ACTIVITY:
Would you give the listing again exactly, without its images?

SOURCE DATA:

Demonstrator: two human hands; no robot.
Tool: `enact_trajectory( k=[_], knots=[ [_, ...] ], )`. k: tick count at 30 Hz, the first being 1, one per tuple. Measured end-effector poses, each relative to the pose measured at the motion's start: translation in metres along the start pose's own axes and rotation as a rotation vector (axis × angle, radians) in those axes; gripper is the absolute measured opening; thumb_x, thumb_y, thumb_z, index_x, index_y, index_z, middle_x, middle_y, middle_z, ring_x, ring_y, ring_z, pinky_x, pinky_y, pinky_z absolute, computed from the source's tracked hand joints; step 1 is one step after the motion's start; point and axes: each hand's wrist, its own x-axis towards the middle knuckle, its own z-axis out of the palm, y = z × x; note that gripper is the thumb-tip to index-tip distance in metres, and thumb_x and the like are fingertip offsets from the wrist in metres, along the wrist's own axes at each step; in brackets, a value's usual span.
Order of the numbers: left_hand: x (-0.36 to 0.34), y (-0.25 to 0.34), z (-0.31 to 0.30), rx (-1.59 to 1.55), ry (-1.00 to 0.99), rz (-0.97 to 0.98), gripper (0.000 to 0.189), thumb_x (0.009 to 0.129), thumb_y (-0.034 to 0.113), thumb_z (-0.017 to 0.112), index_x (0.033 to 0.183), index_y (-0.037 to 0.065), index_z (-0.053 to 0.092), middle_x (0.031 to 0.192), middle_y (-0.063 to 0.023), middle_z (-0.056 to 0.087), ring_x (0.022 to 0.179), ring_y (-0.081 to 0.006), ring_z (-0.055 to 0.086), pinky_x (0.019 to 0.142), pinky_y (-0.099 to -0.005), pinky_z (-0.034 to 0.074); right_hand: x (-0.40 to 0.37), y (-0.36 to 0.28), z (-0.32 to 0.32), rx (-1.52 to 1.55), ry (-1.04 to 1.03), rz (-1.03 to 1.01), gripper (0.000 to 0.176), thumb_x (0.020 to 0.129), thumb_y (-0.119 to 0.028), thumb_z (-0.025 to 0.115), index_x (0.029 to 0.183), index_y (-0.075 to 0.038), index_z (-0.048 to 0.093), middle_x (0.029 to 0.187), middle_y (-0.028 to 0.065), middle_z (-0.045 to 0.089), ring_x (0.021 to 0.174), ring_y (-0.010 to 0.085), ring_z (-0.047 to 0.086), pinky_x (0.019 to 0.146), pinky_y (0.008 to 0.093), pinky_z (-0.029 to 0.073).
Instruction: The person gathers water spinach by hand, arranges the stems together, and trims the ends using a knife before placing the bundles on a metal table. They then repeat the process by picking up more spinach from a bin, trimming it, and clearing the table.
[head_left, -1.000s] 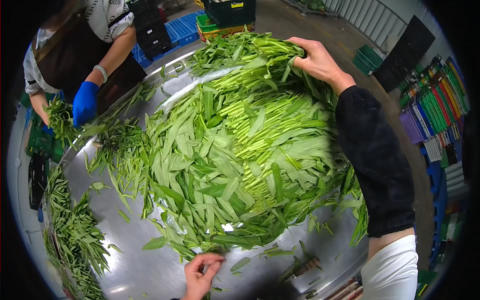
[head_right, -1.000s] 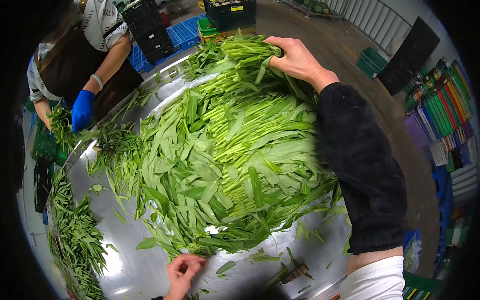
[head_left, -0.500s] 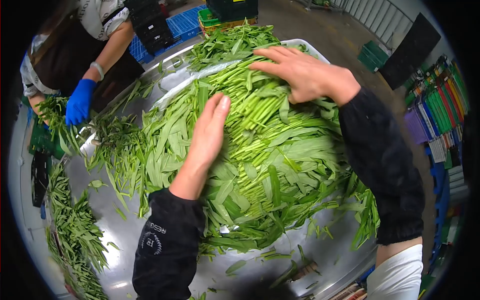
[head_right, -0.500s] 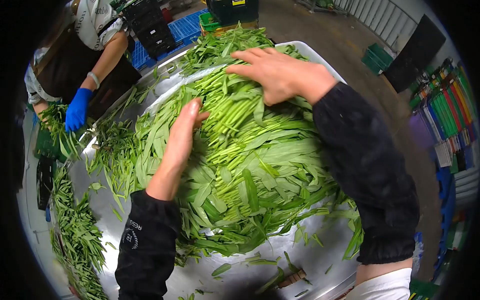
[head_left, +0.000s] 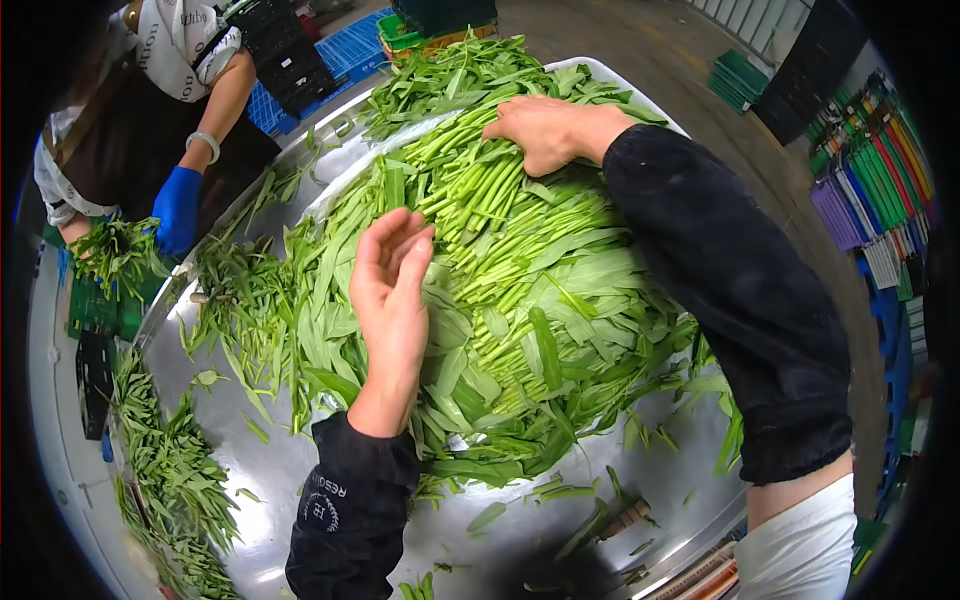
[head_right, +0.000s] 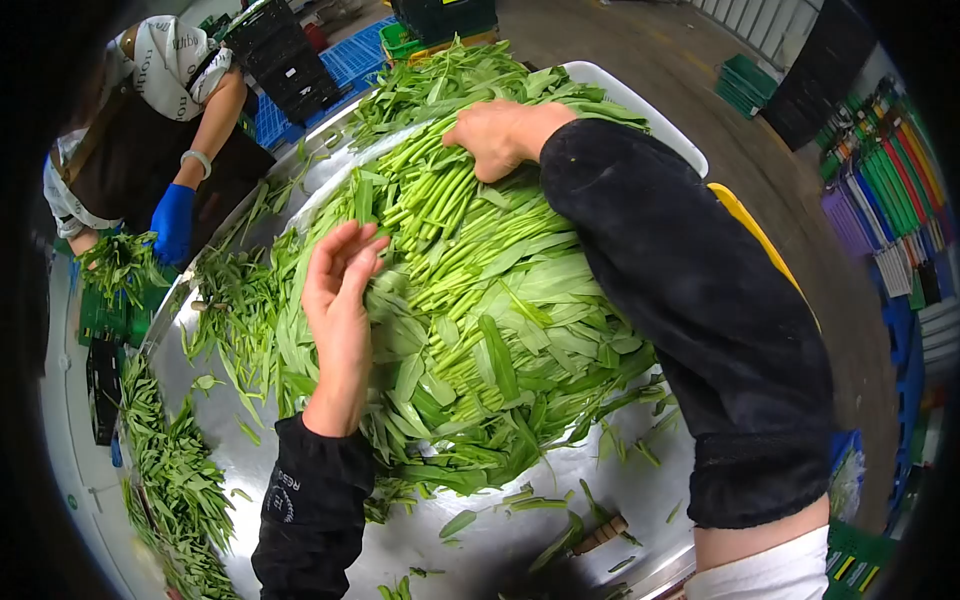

TASK SOLUTION:
Demonstrator: two human hands; no robot.
Tool: `enact_trajectory( k=[_], knots=[ [_, ...] ], )`. k: tick count at 30 Hz, the first being 1, one per tuple. Measured end-effector poses, each relative to the pose measured at the motion's start: translation in metres along the start pose's own axes and rotation as a rotation vector (axis × angle, radians) in those axes; gripper is the absolute measured opening; thumb_x, thumb_y, thumb_z, index_x, index_y, index_z, middle_x, middle_y, middle_z, ring_x, ring_y, ring_z, pinky_x, pinky_y, pinky_z absolute, computed from the source's tracked hand joints; step 1 is one step after the motion's start; point and axes: each hand's wrist, its own x-axis towards the middle knuckle, its own z-axis out of the palm, y = z × x; note that gripper is the thumb-tip to index-tip distance in metres, and thumb_x and the like are fingertip offsets from the wrist in metres, along the wrist's own axes at each step; in brackets, a value's usual span.
Order of the numbers: left_hand: x (-0.36 to 0.34), y (-0.25 to 0.34), z (-0.31 to 0.30), rx (-1.59 to 1.55), ry (-1.00 to 0.99), rz (-0.97 to 0.98), gripper (0.000 to 0.189), thumb_x (0.009 to 0.129), thumb_y (-0.034 to 0.113), thumb_z (-0.017 to 0.112), index_x (0.033 to 0.183), index_y (-0.037 to 0.065), index_z (-0.053 to 0.092), middle_x (0.031 to 0.192), middle_y (-0.063 to 0.023), middle_z (-0.056 to 0.087), ring_x (0.022 to 0.179), ring_y (-0.081 to 0.006), ring_z (-0.055 to 0.086), pinky_x (0.019 to 0.142), pinky_y (-0.099 to -0.005), pinky_z (-0.034 to 0.074); right_hand: x (-0.40 to 0.37), y (-0.36 to 0.28), z (-0.32 to 0.32), rx (-1.52 to 1.55), ry (-1.04 to 1.03), rz (-1.03 to 1.01), gripper (0.000 to 0.176), thumb_x (0.020 to 0.129), thumb_y (-0.119 to 0.028), thumb_z (-0.025 to 0.115), index_x (0.029 to 0.183), index_y (-0.075 to 0.038), index_z (-0.048 to 0.093), middle_x (0.029 to 0.187), middle_y (-0.028 to 0.065), middle_z (-0.045 to 0.089), ring_x (0.021 to 0.174), ring_y (-0.010 to 0.085), ring_z (-0.047 to 0.086), pinky_x (0.019 to 0.146), pinky_y (0.008 to 0.093), pinky_z (-0.029 to 0.073).
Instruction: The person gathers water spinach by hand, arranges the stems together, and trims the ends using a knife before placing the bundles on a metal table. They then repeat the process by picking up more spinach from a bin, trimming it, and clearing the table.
[head_left, -1.000s] 
[head_right, -1.000s] 
[head_left, -0.500s] 
[head_right, -0.500s] 
[head_left, +0.000s] 
[head_right, +0.000s] 

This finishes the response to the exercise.